Japanese griddled chicken thighs with bean and radish salad

Diana Henry / 29 December 2015

Don't be put off by the beautiful symmetry of Japanese cooking. Japanese recipes can be deceptively simple to prepare, and this chicken salad is an easy and homely recipe that's ideal for two.

Preparation time

30 minutes

Cooking time

10 minutes

Serves

2



Ingredients

For the chicken

  • Skinless chicken thigh fillets
  • 2 tsp white sesame seeds

For the marinade

  • 35ml soy sauce
  • 1 1/2 tbs sake or dry sherry
  • 1 1/2 tbs soft dark brown sugar
  • 4cm piece of root ginger, peeled and grated
  • Good pinch dried chilli flakes

For the salad

  • 80g podded edamame beans (or use extra sugar snaps if you can't find them)
  • 75g sugar snaps
  • 8 radishes, finely sliced
  • 15g micro leaves (such as pea shoots, or use little sprigs of watercress if that’s all you can find)

The dressing

  • 2 tbsp mild miso paste (white miso is the best)
  • 1 tbsp rice vinegar
  • 2 tbs groundnut oil
  • 2 tbs water
  • 1 tsp honey
  • 2 cm cube root ginger, peeled and grated

Method

Mix together all the ingredients for the marinade in a shallow dish. Put the chicken into it, turning to coat it well. Cover loosely with cling film and leave to marinate in the fridge for 30 minutes. Whisk together all the ingredients for the dressing, taste for seasoning and sweet-sour balance and set aside.
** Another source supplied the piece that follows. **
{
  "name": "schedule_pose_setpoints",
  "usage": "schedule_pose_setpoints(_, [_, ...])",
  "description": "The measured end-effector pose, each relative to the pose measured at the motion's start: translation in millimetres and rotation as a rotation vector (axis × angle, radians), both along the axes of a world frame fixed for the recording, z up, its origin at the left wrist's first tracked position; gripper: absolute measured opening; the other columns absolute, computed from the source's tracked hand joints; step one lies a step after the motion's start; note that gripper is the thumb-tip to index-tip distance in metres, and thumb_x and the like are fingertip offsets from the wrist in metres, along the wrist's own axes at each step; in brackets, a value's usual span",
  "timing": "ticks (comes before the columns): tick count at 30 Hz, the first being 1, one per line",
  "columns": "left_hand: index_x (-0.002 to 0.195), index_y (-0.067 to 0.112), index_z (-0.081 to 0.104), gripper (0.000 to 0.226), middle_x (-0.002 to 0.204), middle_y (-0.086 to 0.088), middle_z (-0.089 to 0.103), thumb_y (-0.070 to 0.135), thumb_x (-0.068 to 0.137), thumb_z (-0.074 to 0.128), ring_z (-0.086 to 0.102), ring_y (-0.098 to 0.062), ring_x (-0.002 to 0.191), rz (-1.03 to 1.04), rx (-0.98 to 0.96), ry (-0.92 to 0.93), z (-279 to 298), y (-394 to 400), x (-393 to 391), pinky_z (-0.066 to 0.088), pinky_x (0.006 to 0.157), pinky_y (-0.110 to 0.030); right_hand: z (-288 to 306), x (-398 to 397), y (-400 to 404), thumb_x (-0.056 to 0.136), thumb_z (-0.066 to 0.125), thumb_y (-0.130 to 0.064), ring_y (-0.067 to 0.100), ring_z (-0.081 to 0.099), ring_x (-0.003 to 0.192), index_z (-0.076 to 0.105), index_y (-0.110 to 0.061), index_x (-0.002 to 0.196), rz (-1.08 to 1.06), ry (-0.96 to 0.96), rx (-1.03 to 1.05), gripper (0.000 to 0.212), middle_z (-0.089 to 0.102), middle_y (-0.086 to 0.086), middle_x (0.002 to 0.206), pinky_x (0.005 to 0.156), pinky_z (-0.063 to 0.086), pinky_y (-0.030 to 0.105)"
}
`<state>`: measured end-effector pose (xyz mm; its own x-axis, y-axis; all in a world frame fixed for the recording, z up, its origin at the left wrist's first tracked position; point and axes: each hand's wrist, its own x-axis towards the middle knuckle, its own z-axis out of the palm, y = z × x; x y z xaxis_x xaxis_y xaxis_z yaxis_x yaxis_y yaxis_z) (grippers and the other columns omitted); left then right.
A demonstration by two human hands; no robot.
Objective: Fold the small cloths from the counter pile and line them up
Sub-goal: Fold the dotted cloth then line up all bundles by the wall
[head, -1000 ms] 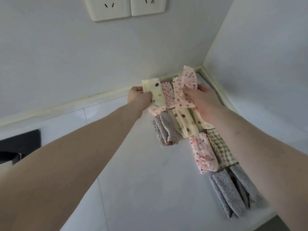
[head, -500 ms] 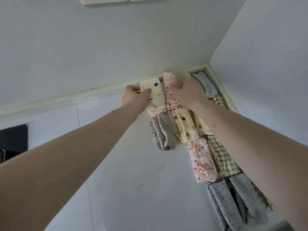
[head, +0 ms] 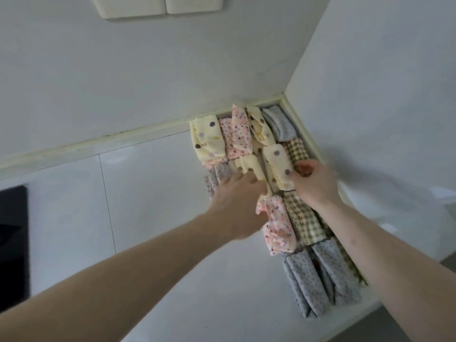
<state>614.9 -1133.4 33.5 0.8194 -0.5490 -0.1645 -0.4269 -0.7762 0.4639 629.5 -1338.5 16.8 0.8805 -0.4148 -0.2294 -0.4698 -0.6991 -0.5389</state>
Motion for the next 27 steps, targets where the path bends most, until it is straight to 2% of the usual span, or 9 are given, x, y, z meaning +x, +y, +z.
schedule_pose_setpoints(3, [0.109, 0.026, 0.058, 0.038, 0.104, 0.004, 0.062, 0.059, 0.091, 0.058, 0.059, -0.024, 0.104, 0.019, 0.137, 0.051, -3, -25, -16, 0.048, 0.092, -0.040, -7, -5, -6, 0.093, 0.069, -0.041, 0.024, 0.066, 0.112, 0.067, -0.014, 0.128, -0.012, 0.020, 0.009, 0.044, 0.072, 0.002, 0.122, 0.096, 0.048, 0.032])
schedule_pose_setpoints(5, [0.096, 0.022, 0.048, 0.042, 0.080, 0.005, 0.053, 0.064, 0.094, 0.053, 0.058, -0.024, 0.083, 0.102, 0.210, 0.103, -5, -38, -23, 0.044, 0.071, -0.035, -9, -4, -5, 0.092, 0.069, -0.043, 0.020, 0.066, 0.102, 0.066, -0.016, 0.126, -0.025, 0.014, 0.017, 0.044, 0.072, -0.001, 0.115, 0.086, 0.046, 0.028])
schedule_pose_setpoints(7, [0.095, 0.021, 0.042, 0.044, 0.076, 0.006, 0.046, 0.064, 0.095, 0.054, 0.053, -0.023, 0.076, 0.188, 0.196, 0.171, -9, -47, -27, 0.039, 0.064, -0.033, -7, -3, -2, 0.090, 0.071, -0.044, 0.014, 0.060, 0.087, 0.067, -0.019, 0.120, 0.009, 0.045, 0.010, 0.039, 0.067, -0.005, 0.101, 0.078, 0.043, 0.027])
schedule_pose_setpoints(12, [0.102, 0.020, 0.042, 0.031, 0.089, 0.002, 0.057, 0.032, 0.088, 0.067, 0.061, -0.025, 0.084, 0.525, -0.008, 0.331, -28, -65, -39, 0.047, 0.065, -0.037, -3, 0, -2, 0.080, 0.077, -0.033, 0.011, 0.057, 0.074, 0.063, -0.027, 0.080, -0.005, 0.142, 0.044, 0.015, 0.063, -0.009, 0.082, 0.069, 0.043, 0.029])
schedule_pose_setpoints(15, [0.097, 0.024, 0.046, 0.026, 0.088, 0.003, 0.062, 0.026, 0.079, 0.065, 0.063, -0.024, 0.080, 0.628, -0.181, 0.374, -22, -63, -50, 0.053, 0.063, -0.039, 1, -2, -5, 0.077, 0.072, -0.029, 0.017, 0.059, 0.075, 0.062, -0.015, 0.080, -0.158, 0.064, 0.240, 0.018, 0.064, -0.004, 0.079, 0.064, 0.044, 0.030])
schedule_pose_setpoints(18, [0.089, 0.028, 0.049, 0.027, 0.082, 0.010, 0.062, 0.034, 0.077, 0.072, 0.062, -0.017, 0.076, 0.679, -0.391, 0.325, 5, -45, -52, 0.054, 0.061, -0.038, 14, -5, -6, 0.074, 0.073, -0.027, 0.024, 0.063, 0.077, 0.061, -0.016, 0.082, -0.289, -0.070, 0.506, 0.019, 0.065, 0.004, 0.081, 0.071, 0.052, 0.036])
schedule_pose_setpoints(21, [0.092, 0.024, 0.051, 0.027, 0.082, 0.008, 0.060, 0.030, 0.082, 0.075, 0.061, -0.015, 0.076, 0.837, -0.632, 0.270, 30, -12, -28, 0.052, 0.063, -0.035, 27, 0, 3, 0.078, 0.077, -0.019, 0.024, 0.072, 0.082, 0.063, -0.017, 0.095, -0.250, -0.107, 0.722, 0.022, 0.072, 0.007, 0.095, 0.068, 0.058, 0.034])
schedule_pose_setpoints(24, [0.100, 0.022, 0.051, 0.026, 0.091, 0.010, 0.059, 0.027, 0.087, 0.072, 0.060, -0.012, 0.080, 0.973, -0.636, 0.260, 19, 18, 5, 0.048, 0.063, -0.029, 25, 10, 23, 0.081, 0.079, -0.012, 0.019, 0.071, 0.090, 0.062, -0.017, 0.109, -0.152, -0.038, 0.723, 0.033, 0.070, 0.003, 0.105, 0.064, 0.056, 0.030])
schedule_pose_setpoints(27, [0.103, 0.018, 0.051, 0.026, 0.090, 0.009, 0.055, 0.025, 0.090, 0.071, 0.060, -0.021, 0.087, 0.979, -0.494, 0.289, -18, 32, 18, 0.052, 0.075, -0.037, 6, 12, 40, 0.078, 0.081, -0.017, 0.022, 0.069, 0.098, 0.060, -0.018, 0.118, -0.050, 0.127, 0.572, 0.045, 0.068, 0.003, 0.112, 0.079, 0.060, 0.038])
Cook the edamame beans in boiling water for 2 minutes then drain and run cold water through them. Slice the sugar snaps into strips along their length (this looks lovely – you can see the little peas inside peeking out). Put these in a broad shallow bowl along with the leaves.

Lift the chicken out of the marinade, shaking off the excess, and heat a griddle pan. Cook the chicken over a medium heat, turning it over frequently, until it is cooked through (this will take about 8 minutes altogether). Cut into strips.
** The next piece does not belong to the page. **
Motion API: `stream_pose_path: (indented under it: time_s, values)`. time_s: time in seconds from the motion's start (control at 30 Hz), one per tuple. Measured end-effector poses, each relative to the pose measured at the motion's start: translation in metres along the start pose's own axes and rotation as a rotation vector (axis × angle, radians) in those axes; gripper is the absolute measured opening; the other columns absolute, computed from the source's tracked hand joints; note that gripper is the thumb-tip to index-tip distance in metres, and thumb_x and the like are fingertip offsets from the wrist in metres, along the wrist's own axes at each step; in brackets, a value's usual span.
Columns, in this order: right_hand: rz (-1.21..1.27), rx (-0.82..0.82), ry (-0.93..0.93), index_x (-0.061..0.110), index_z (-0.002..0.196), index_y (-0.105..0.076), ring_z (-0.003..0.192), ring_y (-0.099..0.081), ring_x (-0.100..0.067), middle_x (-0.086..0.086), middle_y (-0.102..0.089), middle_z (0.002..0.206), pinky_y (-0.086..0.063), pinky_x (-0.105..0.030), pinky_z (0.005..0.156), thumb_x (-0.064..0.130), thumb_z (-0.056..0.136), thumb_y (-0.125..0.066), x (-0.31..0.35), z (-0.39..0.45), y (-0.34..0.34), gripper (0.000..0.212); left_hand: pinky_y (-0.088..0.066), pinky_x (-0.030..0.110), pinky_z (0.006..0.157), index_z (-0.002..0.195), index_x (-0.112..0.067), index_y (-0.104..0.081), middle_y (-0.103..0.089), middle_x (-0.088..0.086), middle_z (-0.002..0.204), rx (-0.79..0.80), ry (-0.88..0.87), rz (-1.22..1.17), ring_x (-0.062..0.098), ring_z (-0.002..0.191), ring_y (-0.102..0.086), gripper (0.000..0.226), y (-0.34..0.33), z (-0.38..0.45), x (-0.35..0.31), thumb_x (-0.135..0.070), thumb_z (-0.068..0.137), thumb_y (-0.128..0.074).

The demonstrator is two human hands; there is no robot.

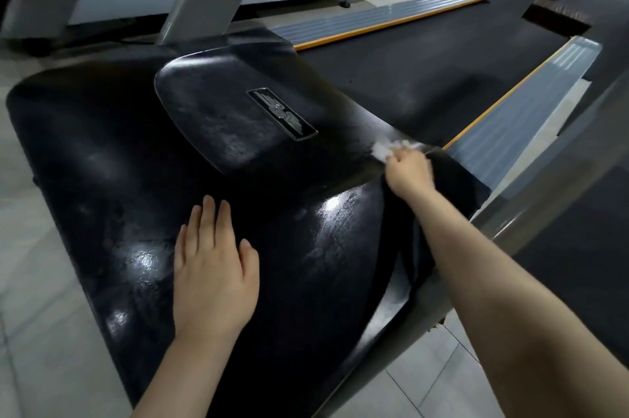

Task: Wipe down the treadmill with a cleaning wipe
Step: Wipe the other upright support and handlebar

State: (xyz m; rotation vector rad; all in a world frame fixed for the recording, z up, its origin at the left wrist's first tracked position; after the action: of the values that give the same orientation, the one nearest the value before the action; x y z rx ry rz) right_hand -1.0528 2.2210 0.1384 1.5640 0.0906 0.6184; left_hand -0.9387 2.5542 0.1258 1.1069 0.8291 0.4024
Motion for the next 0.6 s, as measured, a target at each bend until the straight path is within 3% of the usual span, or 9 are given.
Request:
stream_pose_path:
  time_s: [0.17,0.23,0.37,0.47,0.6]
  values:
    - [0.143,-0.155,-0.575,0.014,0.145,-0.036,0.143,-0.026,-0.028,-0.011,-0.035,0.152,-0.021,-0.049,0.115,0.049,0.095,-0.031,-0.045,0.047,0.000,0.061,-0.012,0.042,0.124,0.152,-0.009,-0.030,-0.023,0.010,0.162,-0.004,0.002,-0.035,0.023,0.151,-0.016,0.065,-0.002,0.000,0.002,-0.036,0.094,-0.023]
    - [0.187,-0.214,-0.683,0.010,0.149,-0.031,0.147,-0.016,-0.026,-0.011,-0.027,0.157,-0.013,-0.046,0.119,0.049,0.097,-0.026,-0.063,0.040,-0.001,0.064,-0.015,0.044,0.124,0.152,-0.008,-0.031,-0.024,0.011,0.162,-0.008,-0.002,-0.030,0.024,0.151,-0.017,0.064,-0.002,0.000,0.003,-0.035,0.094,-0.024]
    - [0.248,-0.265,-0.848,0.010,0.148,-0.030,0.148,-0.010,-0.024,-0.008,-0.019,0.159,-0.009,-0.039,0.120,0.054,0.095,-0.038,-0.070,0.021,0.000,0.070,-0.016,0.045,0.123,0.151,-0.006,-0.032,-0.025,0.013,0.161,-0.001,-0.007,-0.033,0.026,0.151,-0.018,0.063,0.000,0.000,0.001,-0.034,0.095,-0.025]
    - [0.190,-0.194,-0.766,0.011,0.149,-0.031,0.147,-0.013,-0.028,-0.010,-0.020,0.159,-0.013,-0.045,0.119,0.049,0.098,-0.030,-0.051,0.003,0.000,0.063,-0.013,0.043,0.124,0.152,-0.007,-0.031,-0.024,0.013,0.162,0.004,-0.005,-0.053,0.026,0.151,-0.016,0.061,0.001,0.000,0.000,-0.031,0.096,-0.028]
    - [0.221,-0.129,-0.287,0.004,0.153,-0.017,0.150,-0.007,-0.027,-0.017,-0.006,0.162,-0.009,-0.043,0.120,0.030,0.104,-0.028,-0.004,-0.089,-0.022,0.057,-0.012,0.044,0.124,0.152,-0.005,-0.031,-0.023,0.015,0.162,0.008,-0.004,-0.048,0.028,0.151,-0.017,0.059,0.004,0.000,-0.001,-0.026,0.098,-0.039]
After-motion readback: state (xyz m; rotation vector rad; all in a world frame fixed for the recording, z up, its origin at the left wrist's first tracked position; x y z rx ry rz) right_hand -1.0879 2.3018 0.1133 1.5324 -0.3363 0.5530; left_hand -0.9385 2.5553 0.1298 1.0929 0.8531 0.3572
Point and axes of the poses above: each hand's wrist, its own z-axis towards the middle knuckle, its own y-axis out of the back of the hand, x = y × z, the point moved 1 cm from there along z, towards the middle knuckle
Add the leaves to the salad and toss with the dressing. Either put the chicken on top or serve it alongside. Scatter the chicken with sesame seeds.

Cooking tips

You can get fresh podded edamame beans in supermarkets now, and also frozen ones. If you can’t find them just use more sugar snaps. No need to cook the sugar snaps, by the way, they are gorgeously crunchy and sweet in their raw state.

Japanese food is supposed to appeal to all the senses: how you decorate a dish is of the utmost importance. It’s a thrill to arrange tendrils of pea shoots and mizuna leaves, sprinkle on black sesame seeds and, if I can find them, tiny thread-like micro leaves called red amaranth, arrange slivers of pink pickled ginger and add daubs of green wasabi.